Москва / Modern Moscow. История культуры в рассказах и диалогах (Волков) - страница 201

Но смелость высказывания еще не служит гарантией его художественной весомости. А перед нами в данном случае – одна из жемчужин русского вокального творчества: серия драматичных, иногда нежных, иногда мятущихся и тревожных, иногда светлых зарисовок такой редкой изобразительной силы, что они превращаются в настоящие оперные сцены.

У Шостаковича получилась музыкальная повесть об истории русского еврейства, сжатая до размеров двадцатиминутного опуса. И это при том, что, используя подлинные еврейские фольклорные тексты, композитор не цитирует еврейские народные мелодии. Это его, Шостаковича, темы, гармонии, ритмы. И они несут с собой ощущение щемящей печали и горькой мудрости, что так свойственны аутентичной еврейской музыке. Шостакович в разговорах со мной называл эти качества “смехом сквозь слезы”. И добавлял: “Такой должна быть музыка вообще, она должна быть многослойной. Евреев травили так долго, что они научились скрывать свое отчаяние. Они выражают свое отчаяние танцевальной музыкой. Вся народная музыка прекрасна, но еврейская – уникальна”.

* * *

В другом мощном сочинении той поры, Скрипичном концерте, тоже звучат близкие к еврейским танцевальные мотивы, окрашенные в трагические “шагаловские” тона. Концерт этот дописывался автором как раз в те дни, когда в ЦК ВКП(б) проходило печально знаменитое совещание советских композиторов, где сталинский порученец Андрей Жданов выступил с докладом, обличавшим “формалистическое и антинародное” направление в музыке. К нему были причислены и Шостакович, и Прокофьев, и Хачатурян.

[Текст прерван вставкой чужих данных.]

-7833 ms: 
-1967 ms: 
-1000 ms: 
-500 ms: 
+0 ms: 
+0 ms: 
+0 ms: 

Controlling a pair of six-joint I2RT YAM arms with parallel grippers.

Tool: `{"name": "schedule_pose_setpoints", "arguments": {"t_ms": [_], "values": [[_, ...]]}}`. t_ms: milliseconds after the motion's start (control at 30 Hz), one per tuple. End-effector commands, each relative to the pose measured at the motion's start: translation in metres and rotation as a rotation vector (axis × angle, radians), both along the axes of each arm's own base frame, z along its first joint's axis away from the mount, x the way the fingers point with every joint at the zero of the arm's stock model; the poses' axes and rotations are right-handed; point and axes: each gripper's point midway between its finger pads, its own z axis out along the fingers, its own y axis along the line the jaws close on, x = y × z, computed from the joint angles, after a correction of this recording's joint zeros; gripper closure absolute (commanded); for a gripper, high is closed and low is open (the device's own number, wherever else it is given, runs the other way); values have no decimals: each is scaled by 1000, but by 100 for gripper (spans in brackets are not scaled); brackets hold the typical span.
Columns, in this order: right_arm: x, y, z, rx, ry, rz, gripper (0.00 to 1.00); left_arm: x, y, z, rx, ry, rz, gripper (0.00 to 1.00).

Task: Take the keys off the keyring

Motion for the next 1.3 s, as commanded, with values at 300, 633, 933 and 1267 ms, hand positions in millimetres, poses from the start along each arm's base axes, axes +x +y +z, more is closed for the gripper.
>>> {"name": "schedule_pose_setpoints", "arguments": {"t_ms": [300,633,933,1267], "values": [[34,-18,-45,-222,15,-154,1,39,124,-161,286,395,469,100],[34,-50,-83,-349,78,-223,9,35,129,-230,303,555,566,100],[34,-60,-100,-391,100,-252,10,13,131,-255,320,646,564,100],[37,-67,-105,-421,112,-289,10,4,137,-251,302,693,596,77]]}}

Особый садизм происходящего заключался в том, что композиторов принуждали публично не только каяться, но и поносить друг друга. Они сопротивлялись этому как могли. Прокофьеву удалось отмолчаться. А Шостаковичу пришлось выступить. Он пробубнил несколько слов по шпаргалке, составленной для него другом. Прения в ЦК Шостакович и годы спустя вспоминал с тоской и ужасом.

Но несгибаемая сила его творческого духа проявилась в том, что Шостакович продолжал сочинять (почти буквально зажав перо в зубах) потрясающую музыку. Мудрый Арам Ильич Хачатурян говорил мне: “Возвращаясь с этих ужасных заседаний, я бросался на кровать и плакал в подушку. А Шостакович садился за стол и писал свой Скрипичный концерт. Вот почему он гений, а мы – только таланты”.

Остается добавить, что нынче это произведение многими музыкантами признается величайшим скрипичным концертом ХХ века.

* * *

Все, что я рассказал выше, помогает понять исторический и психологический контекст, в котором появилась Тринадцатая симфония Шостаковича. Первоначально он не думал о симфонии, просто ему страстно захотелось положить на музыку стихотворение Евтушенко “Бабий Яр”. Как и все, он прочел его в “Литературной газете” от 19 сентября 1961 года.